16 December 2020, 09:20 | Updated: 16 December 2020, 09:48

LBC explains the rules around the current Christmas rules
LBC explains the rules around the current Christmas rules. Picture: PA
EJ Ward

By EJ Ward

With many people concerned over Christmas, LBC explains the rules around the relaxation of coronavirus restrictions.

There is still some uncertainty over whether families will be able to enjoy Christmas with their loved ones this year, as concerns continue over rising coronavirus cases.

With talk of changes to the rules around household mixing during Christmas, LBC looks at what the current rules are for those in England.

Here's everything you need to know.

Is Christmas cancelled?

Not currently.

The UK Government and devolved administrations have agreed a joint plan to allow a five-day "Christmas window" from December 23 to 27.

Read more: Robert Jenrick - Christmas mixing laws unlikely to change but use 'good judgement'

On Wednesday Communities Secretary Robert Jenrick told LBC that while it was unlikely the rules would change that people should use "good judgement."

What does that mean?

During that period families will be able to form larger Christmas support bubbles of between up to three households.

Read more: Christmas Covid talks continue as PM urged to rethink rules

Those within bubbles will be able to share Christmas dinner inside and even hug one another, as long as it takes place in a private home.

The Department of Health and Social Care (DHSC) says the system is a "sensible and proportionate" way to enable people to spend time with their loved ones during the festive period.

Watch: Top medical journalist explains why PM must scrap Christmas rules

Watch: Eddie Mair challenges Tory MP over 'nonsensical' Christmas relaxation

So Christmas will be like normal then?

No. The relaxation does not mean all the rules have been scrapped. Tiered restrictions will still apply, the DHSC said.

For example, hospitality venues in Tier 3 areas will not be open for business during this period.

Stephen Barclay, Chief Secretary to the Treasury, said the system offered people "flexibility" to see their families but that it was not a case of "letting people loose".

But he urged families to do the "minimum possible," when he spoke to LBC's Nick Ferrari.
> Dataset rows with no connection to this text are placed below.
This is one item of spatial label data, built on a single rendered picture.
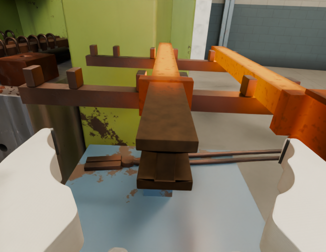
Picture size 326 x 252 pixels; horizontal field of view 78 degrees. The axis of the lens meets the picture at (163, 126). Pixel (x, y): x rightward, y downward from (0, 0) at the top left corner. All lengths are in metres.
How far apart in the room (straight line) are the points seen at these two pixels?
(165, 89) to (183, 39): 0.88
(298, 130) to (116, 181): 0.38
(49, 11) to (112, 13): 0.53
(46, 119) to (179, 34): 0.69
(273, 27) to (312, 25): 0.91
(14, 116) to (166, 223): 0.42
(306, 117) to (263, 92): 0.06
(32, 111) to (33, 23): 0.65
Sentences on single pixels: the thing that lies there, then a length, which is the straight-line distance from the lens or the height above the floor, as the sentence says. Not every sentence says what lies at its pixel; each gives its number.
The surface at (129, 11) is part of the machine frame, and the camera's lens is 0.61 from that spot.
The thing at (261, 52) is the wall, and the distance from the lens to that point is 6.62.
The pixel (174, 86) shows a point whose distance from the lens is 0.16.
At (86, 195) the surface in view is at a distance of 0.46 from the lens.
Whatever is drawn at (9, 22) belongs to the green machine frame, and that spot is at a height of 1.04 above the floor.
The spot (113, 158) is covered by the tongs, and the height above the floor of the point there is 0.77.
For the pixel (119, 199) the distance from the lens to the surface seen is 0.44.
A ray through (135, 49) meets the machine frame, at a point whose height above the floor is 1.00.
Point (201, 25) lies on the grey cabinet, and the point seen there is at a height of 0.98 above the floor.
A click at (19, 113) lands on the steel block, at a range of 0.58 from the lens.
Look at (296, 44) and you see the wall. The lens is 6.85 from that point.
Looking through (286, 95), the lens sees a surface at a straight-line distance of 0.18.
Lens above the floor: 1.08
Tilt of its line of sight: 28 degrees down
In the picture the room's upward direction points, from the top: 3 degrees clockwise
Read more: 'New variant' of coronavirus identified in UK, Hancock says

Do we... have to see our families?

The relaxed rules are not mandatory and ministers have stressed that people should take "personal" decisions as to whether or not they go to see family members, especially if they are vulnerable.

David Nabarro, a World Health Organisation special envoy working on Covid-19, has urged people to think of alternatives to family get-togethers this year.
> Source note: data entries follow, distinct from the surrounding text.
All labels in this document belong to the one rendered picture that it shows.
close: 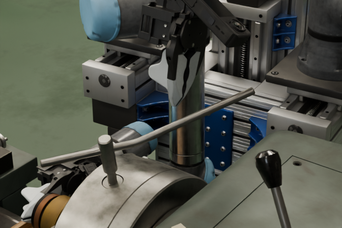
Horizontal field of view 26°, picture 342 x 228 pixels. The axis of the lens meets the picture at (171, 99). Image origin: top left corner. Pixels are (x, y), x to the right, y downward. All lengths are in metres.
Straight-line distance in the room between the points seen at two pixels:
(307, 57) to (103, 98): 0.51
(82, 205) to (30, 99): 3.03
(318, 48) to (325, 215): 0.66
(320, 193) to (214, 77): 0.81
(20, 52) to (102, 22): 3.38
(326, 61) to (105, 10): 0.53
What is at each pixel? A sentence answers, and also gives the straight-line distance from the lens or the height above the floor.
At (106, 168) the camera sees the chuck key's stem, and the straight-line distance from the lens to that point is 1.13.
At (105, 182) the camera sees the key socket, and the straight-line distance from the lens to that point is 1.16.
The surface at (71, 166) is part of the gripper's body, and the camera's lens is 1.42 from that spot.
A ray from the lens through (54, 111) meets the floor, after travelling 4.01.
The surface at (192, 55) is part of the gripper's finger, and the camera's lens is 1.16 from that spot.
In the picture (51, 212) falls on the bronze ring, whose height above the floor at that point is 1.11.
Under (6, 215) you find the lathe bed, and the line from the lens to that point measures 1.75.
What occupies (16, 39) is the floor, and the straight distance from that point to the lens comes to 4.96.
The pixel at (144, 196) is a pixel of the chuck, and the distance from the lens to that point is 1.13.
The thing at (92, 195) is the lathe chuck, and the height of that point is 1.22.
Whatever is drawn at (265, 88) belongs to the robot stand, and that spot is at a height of 1.07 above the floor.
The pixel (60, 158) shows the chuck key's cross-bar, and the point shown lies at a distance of 1.11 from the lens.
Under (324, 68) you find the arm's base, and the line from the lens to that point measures 1.66.
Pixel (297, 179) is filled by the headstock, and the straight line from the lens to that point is 1.14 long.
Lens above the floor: 1.88
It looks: 27 degrees down
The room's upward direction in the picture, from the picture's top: straight up
The Government has said that people will not be "criminalised" for seeing family during the festive period, acknowledging it will be important for the mental health of many.
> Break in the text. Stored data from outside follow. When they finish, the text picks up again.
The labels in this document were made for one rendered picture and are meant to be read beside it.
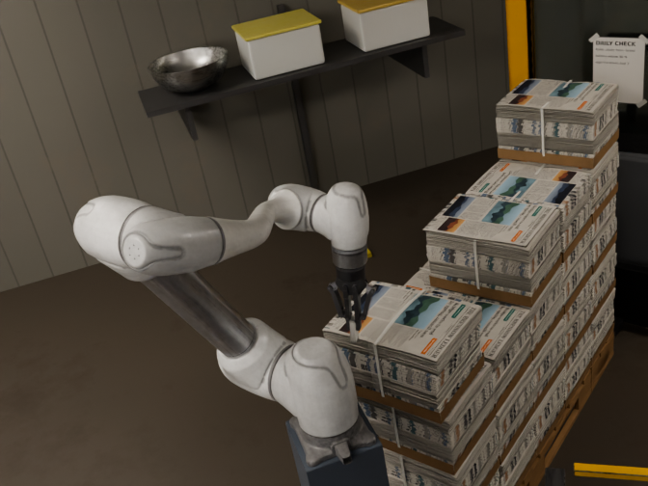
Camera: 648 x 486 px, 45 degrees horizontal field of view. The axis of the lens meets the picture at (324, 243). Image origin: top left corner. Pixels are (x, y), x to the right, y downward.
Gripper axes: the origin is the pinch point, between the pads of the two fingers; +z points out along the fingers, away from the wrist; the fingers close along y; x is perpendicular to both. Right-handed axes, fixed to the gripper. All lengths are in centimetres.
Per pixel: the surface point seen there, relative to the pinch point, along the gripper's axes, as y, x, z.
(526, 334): -43, -59, 36
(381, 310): -1.8, -24.3, 9.3
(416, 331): -13.9, -14.6, 8.7
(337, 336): 9.0, -12.9, 12.2
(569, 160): -53, -117, -3
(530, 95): -37, -132, -23
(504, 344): -37, -41, 29
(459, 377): -26.1, -16.3, 24.5
But the emphasis has been placed on people doing "the minimum possible", and if you'd rather not, then don't.

To those considering taking extra precautions, Mayor of London Sadiq Khan said: "You're not being Grinch at all. I think what you're doing is following the science."

Can I still do my Christmas shopping?

Even in areas with Tier 3 restrictions, non-essential retailers will stay open so you can still grab last-minute gifts.

However, people are being encouraged to be careful and "compliant" with Covid-secure rules when out at the shops and to shop locally or online if possible.

Are the rules likely to change?

Downing Street has insisted there are no plans to change the "Christmas bubble" policy despite some concerns.

However, Mr Barclay reiterated to LBC "all things were kept under review".

What do experts think?

Two top medical journals have called for the Government to call off its "rash" decision.

In a rare joint editorial, the British Medical Journal and Health Service Journal said the Government "is about to blunder into another major error that will cost many lives".

They added that the Government had been too slow to introduce restrictions in the spring and again in the autumn, and restrictions were needed over Christmas ahead of a "likely third wave."